§ **WORK INSTRUCTION**
Return the lines that run from the beginning of the entries to the line holding "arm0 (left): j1", inclusive, and drop the pictures.

§ **Records from a dataset**
[Start of section]
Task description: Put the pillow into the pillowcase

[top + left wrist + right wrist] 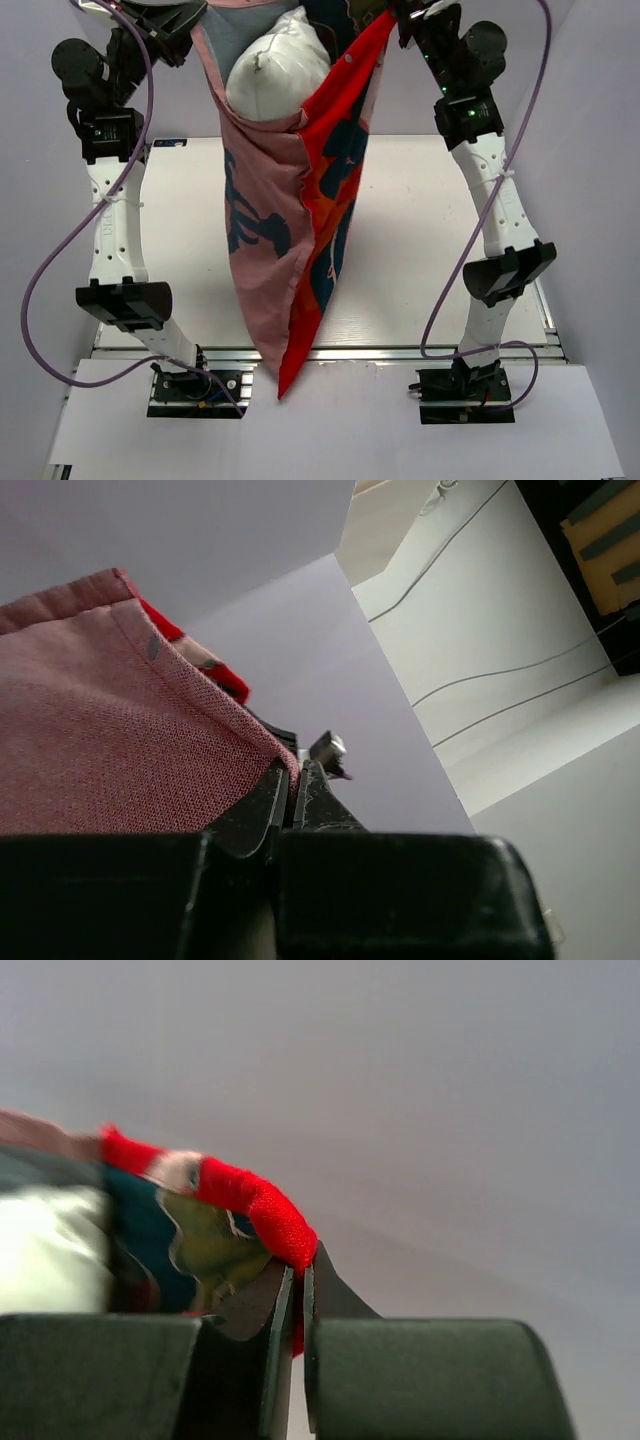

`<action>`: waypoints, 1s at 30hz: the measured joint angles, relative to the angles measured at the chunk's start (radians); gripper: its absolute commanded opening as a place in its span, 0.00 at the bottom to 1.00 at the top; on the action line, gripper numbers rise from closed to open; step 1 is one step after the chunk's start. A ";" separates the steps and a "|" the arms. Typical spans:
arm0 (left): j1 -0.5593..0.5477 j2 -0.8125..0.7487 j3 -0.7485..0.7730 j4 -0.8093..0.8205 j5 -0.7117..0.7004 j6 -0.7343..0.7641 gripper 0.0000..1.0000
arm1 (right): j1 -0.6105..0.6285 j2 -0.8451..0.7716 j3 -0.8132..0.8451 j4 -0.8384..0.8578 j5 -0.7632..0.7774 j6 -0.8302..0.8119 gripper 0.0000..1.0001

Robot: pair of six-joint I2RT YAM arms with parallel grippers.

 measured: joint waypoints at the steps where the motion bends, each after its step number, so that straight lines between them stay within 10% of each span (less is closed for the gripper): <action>1: 0.000 0.011 0.018 0.002 0.004 0.001 0.00 | 0.001 -0.013 0.000 0.010 -0.004 0.012 0.00; 15: -0.002 -0.005 -0.002 0.045 0.040 0.053 0.00 | 0.027 -0.137 0.045 0.163 -0.022 0.128 0.00; 19: 0.001 -0.190 -0.343 0.001 0.032 0.166 0.00 | 0.057 -0.198 -0.113 0.105 -0.106 0.209 0.00; 24: 0.034 -0.385 -0.647 -0.227 0.021 0.360 0.03 | 0.132 -0.216 -0.368 0.014 -0.259 0.300 0.00; 30: 0.074 -0.307 -0.378 -0.628 -0.021 0.644 0.09 | 0.164 -0.161 -0.432 -0.072 -0.359 0.435 0.00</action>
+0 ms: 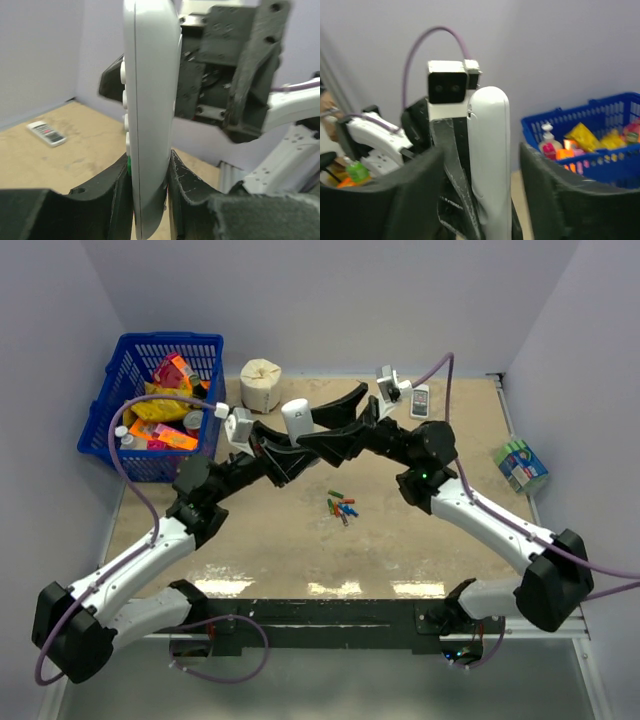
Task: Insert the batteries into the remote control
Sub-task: Adjust the remote control, then remove the battery cover from the remote control.
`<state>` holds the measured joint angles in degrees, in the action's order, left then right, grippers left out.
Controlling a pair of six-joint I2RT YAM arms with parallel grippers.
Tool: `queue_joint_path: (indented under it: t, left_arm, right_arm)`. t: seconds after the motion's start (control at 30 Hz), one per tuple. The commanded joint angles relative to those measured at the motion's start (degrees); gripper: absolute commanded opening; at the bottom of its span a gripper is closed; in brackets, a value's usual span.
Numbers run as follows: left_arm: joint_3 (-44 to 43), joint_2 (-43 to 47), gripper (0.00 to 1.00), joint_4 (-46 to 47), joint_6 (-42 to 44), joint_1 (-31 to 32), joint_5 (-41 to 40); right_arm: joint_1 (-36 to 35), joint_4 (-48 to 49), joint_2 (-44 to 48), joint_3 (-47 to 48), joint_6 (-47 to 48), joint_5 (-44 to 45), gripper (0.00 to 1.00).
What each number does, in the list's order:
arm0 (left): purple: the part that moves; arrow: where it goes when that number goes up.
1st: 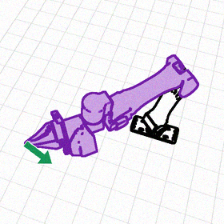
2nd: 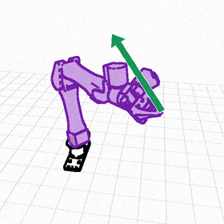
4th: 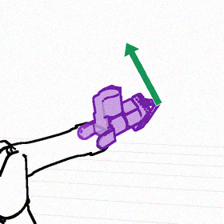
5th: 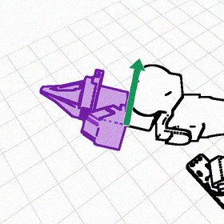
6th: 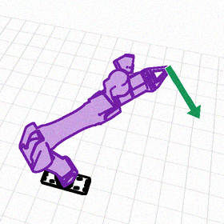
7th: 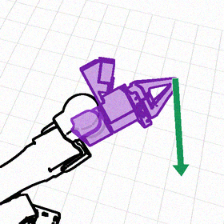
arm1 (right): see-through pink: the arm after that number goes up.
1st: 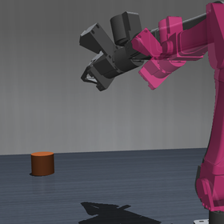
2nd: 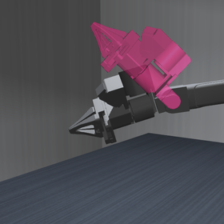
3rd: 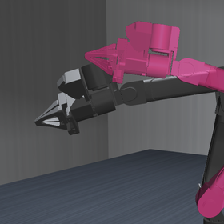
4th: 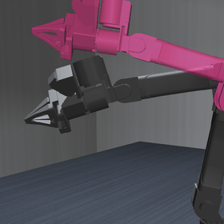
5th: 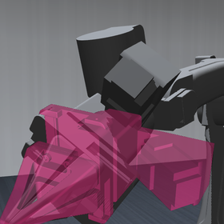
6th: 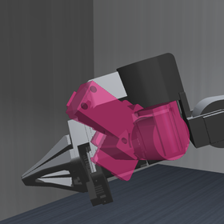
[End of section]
§ **COMPLETED TASK**
Task description: Put the pillow into the pillowcase

[top + left wrist + right wrist] 

`<action>`: waypoints, 1s at 30hz: the measured joint angles, relative to the angles measured at the chunk's start (radians); gripper: its absolute commanded opening as a place in its span, 0.00 at the bottom to 1.00 at the top; on the action line, gripper numbers rise from closed to open; step 1 is one step after the chunk's start. A ";" separates the steps and a "|" the arms. Typical spans:
arm0 (left): j1 -0.5593..0.5477 j2 -0.8125..0.7487 j3 -0.7485..0.7730 j4 -0.8093..0.8205 j5 -0.7117..0.7004 j6 -0.7343..0.7641 gripper 0.0000..1.0000

The exercise requires no further output.